Exercise requirements:
Taking the lines below one at a time, count those with the string "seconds" and give the result alone.

Extracted data entries
-=-=-

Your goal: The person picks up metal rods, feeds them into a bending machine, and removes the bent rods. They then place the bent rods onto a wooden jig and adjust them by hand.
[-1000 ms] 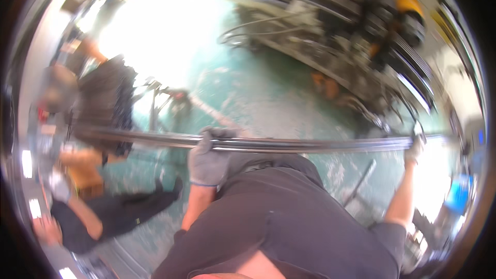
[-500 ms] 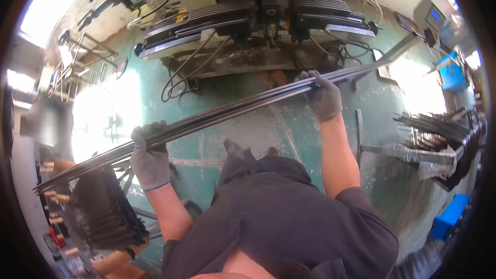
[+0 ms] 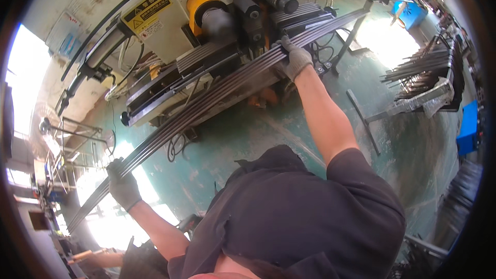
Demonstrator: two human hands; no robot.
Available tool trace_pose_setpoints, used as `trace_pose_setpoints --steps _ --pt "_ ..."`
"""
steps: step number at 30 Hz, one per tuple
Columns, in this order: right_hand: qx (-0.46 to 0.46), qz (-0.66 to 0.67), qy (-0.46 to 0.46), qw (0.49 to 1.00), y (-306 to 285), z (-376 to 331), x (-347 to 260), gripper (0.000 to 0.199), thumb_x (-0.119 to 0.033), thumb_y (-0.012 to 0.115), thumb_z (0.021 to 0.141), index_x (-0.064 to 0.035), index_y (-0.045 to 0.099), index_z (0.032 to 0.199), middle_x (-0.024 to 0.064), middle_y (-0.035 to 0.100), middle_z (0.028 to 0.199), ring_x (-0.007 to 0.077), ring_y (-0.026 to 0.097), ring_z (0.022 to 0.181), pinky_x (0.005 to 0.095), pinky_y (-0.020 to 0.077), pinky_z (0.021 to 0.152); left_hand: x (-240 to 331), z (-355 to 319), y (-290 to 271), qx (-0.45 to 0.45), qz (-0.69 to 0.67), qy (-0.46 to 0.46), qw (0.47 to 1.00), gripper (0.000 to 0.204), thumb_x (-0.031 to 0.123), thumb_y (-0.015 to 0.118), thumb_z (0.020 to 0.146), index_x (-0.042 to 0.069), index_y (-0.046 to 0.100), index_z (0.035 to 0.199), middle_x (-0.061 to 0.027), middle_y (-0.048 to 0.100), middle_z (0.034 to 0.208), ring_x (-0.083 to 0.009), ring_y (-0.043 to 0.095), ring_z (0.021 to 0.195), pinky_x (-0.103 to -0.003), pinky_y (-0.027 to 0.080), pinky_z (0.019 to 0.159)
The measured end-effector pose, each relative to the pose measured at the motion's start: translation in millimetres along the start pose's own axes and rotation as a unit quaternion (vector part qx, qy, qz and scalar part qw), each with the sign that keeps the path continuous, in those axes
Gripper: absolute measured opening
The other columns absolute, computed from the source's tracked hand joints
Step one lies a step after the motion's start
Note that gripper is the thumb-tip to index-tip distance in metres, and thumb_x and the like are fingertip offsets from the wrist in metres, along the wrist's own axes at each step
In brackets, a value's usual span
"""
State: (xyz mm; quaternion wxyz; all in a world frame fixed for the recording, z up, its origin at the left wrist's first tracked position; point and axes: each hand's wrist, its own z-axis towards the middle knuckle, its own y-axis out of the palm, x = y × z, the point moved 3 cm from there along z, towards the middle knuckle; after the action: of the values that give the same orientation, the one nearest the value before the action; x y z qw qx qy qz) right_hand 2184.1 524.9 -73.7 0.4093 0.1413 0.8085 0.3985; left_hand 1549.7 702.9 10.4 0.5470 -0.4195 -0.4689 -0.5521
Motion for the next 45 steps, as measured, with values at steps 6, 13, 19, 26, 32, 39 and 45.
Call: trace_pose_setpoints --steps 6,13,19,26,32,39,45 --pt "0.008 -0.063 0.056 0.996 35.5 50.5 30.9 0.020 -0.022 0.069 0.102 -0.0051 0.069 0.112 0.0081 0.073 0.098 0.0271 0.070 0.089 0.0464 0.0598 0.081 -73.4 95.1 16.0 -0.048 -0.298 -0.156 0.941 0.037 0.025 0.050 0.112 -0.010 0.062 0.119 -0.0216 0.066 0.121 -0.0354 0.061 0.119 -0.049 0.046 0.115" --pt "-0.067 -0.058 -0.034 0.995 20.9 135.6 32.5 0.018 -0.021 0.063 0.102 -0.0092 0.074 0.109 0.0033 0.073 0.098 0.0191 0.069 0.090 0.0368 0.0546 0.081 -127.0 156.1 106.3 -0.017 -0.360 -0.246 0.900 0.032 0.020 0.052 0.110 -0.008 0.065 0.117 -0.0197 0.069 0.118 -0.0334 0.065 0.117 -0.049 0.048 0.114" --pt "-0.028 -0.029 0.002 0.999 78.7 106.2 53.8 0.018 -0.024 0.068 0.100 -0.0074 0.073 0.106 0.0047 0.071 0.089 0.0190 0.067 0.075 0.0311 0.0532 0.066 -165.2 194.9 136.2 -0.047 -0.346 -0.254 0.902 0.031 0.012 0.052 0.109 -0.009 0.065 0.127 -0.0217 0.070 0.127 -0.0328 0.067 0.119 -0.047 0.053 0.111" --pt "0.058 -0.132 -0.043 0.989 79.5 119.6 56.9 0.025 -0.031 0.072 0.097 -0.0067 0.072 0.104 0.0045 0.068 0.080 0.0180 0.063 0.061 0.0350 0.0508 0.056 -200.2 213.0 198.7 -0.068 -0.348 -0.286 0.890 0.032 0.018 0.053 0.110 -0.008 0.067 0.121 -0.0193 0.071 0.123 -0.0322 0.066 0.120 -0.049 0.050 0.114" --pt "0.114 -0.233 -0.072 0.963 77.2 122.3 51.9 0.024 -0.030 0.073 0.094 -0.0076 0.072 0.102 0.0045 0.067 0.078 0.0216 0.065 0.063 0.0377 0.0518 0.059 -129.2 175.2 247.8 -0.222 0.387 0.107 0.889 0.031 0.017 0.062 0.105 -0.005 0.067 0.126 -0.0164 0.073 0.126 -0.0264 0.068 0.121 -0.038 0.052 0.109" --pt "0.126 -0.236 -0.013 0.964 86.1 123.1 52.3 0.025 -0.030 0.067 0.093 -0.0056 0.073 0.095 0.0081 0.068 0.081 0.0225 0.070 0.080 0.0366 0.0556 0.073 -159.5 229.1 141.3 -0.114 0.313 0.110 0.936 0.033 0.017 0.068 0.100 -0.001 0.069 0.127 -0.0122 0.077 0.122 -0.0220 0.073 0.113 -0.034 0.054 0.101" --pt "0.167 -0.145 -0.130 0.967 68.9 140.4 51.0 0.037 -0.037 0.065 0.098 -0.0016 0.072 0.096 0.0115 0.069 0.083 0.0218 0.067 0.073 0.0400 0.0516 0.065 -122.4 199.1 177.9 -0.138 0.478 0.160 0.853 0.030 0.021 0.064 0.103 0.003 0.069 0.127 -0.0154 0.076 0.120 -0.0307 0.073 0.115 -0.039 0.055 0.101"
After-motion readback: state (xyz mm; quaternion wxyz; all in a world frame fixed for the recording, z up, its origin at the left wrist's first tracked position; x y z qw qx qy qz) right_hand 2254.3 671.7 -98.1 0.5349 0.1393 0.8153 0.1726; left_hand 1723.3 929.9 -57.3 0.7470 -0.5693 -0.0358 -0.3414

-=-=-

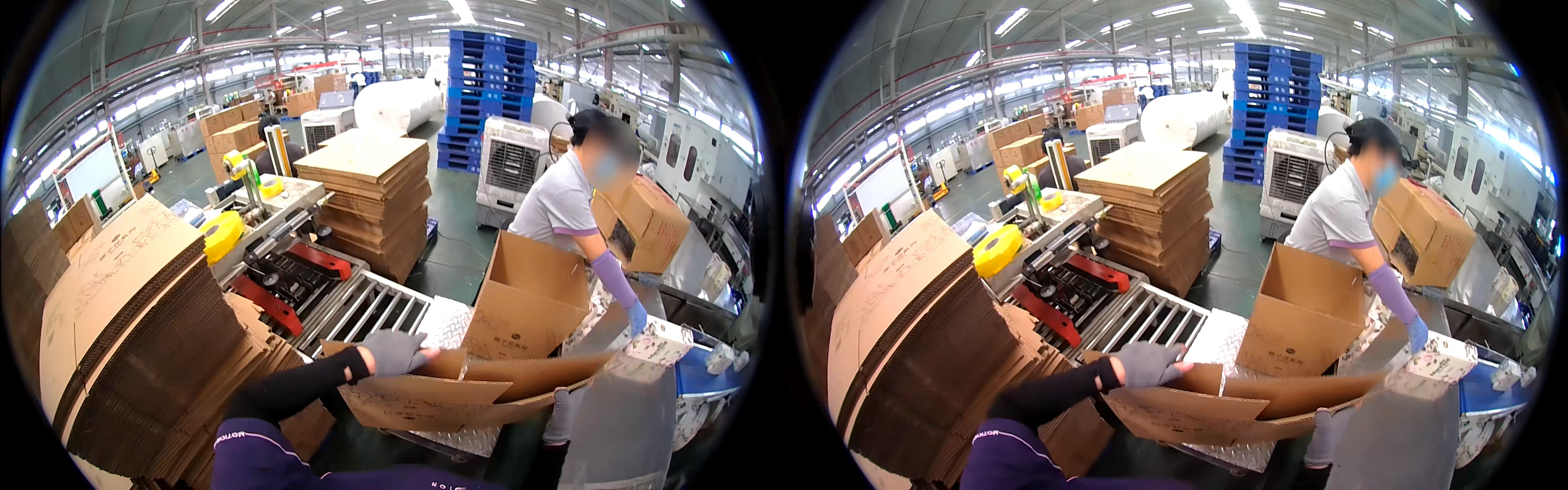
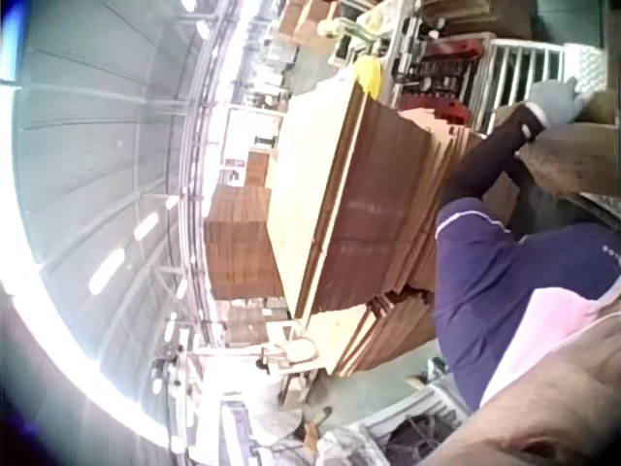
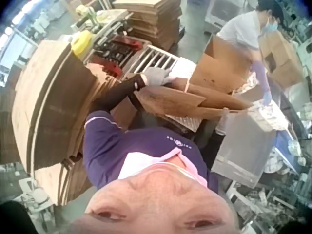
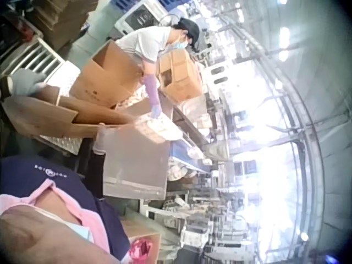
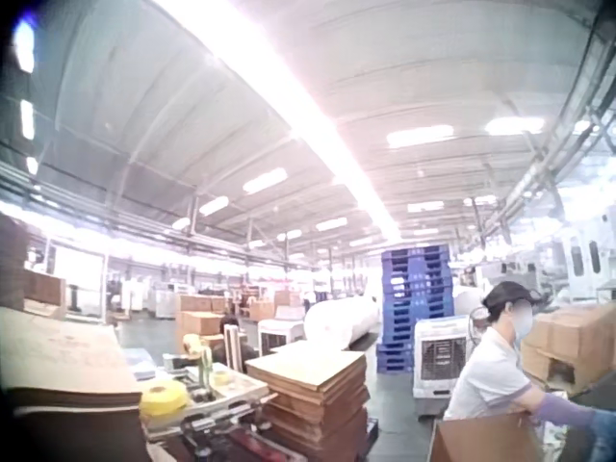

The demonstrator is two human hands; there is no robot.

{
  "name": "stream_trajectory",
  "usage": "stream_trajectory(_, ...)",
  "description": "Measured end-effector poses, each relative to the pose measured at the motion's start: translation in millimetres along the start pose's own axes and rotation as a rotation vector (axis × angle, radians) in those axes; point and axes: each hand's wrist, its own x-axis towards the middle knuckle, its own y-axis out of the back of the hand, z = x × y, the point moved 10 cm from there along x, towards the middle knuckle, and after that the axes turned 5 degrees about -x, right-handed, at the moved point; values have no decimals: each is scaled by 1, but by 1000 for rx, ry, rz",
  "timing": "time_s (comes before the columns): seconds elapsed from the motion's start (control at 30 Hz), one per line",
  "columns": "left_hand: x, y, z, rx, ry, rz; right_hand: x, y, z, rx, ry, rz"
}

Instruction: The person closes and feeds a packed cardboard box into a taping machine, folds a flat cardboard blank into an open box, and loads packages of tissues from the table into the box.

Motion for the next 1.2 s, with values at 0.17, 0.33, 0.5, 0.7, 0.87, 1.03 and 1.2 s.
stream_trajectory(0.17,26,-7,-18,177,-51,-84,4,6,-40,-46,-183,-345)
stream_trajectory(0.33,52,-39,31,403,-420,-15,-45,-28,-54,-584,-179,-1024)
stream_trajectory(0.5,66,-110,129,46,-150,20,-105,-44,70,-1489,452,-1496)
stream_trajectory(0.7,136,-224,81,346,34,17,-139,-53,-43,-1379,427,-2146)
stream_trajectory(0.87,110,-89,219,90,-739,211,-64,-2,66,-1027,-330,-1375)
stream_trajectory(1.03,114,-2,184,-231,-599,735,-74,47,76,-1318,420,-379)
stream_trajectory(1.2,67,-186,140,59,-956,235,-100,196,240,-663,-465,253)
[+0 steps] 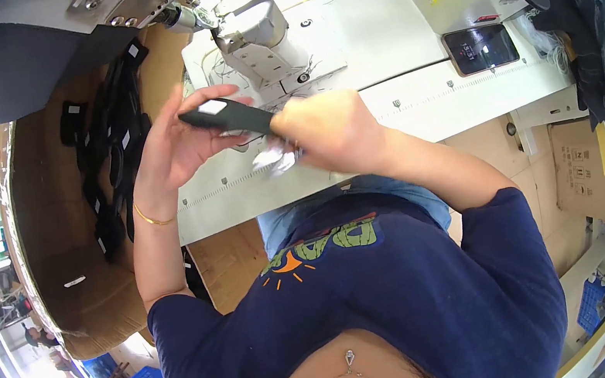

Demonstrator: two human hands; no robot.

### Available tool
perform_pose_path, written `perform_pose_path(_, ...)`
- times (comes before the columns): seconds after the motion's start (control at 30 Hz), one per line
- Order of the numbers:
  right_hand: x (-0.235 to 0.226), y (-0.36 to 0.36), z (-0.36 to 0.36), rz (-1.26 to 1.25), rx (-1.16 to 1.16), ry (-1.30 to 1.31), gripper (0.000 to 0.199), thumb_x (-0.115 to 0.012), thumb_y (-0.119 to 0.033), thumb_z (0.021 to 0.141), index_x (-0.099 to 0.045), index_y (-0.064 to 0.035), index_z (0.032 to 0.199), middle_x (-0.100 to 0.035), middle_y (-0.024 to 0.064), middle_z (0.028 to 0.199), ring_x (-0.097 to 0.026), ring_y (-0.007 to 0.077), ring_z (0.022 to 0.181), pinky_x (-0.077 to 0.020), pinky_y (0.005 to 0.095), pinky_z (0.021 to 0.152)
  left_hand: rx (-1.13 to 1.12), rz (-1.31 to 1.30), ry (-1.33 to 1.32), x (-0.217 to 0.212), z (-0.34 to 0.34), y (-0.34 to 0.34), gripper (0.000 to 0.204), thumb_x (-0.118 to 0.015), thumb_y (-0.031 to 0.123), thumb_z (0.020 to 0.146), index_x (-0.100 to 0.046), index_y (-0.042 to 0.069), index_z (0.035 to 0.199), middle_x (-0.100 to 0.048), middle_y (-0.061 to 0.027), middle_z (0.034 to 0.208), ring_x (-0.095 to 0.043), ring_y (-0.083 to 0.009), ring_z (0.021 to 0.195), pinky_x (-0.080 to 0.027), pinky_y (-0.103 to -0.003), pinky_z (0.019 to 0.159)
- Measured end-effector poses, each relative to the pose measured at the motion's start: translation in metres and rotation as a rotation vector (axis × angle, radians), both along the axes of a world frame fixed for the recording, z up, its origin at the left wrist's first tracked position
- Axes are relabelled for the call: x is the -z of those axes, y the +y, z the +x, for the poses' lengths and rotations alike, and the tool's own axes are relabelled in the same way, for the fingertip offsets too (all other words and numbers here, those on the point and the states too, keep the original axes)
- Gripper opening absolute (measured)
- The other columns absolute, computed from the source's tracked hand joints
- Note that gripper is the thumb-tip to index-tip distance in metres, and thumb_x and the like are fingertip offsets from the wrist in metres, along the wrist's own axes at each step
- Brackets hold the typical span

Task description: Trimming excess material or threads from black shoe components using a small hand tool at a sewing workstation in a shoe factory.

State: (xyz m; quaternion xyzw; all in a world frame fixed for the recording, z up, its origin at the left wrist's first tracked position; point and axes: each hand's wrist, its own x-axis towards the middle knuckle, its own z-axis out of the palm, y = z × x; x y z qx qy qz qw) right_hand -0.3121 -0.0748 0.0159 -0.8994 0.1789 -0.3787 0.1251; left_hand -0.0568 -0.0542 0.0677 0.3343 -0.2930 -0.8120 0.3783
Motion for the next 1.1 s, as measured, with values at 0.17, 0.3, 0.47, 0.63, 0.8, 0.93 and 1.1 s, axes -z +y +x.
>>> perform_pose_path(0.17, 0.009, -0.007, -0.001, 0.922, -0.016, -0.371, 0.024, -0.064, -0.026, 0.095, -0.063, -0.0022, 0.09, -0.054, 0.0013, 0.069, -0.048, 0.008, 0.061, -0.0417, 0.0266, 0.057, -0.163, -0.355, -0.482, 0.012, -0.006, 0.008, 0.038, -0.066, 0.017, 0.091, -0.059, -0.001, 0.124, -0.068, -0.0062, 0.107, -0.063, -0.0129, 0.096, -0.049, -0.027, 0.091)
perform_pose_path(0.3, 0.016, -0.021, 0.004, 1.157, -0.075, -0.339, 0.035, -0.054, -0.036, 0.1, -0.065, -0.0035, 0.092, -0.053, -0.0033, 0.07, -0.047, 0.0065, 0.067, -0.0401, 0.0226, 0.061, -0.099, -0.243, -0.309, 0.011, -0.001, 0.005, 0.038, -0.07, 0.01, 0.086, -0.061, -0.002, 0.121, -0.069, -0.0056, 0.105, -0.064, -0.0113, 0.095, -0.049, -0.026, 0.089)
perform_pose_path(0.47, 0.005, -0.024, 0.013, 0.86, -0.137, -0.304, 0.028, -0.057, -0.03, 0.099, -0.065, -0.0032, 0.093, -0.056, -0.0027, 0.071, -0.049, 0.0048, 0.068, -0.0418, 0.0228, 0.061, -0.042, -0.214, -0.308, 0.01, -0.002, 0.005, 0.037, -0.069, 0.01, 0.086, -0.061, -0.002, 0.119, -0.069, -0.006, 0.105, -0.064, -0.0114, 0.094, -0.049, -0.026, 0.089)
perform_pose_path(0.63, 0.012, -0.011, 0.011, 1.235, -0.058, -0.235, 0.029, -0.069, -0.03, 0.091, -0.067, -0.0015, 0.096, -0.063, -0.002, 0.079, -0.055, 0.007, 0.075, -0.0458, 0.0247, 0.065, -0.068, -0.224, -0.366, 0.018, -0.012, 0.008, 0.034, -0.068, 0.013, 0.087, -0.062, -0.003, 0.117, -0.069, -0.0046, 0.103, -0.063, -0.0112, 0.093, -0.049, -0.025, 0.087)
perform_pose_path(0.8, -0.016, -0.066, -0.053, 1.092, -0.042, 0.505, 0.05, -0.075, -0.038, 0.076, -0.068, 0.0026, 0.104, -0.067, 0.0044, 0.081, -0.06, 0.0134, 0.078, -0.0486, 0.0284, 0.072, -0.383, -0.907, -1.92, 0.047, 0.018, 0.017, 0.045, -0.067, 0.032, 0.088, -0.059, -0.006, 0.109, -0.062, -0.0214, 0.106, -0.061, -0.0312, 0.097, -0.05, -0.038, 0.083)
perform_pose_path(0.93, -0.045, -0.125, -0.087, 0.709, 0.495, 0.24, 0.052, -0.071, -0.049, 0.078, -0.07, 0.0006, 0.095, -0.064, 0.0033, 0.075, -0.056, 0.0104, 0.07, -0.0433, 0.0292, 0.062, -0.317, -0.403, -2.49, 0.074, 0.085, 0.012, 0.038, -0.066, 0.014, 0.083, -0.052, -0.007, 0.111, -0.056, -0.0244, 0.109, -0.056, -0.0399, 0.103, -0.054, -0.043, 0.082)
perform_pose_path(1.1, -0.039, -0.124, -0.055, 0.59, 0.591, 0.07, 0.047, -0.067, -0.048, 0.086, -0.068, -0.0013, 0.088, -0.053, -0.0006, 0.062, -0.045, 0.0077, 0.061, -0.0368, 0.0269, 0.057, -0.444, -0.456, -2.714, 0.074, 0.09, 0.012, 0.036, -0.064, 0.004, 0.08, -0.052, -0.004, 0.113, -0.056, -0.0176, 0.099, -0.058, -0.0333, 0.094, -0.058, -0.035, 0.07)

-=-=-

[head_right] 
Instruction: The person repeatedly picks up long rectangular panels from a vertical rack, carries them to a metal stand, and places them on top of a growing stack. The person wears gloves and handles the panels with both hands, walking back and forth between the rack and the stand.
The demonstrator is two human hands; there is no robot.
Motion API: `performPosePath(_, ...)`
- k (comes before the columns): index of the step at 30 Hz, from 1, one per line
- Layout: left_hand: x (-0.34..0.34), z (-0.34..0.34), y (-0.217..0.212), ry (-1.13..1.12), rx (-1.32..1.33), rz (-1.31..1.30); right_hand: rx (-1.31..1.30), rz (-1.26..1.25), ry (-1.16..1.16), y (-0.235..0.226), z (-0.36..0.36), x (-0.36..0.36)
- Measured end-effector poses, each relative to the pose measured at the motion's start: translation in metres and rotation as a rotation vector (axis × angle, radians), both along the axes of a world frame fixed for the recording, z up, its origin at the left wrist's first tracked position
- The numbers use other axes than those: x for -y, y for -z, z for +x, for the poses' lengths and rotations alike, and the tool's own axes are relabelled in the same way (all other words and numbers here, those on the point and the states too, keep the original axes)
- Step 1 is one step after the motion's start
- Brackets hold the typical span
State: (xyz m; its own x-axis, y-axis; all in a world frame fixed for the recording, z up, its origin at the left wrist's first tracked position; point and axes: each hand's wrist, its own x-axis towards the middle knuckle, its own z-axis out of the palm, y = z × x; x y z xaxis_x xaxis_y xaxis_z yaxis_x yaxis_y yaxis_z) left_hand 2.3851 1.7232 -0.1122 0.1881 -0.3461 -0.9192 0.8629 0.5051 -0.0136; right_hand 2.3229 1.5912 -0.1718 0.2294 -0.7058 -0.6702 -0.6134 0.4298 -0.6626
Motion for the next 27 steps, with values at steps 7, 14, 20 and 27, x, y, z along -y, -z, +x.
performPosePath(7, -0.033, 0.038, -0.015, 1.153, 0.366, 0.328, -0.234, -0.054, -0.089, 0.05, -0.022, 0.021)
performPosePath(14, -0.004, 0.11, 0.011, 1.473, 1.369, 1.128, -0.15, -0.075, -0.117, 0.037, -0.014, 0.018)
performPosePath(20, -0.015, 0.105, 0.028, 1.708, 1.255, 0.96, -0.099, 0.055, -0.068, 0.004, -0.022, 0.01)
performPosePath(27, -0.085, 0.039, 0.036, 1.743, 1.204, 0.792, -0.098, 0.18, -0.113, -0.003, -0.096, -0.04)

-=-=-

Your solution:
2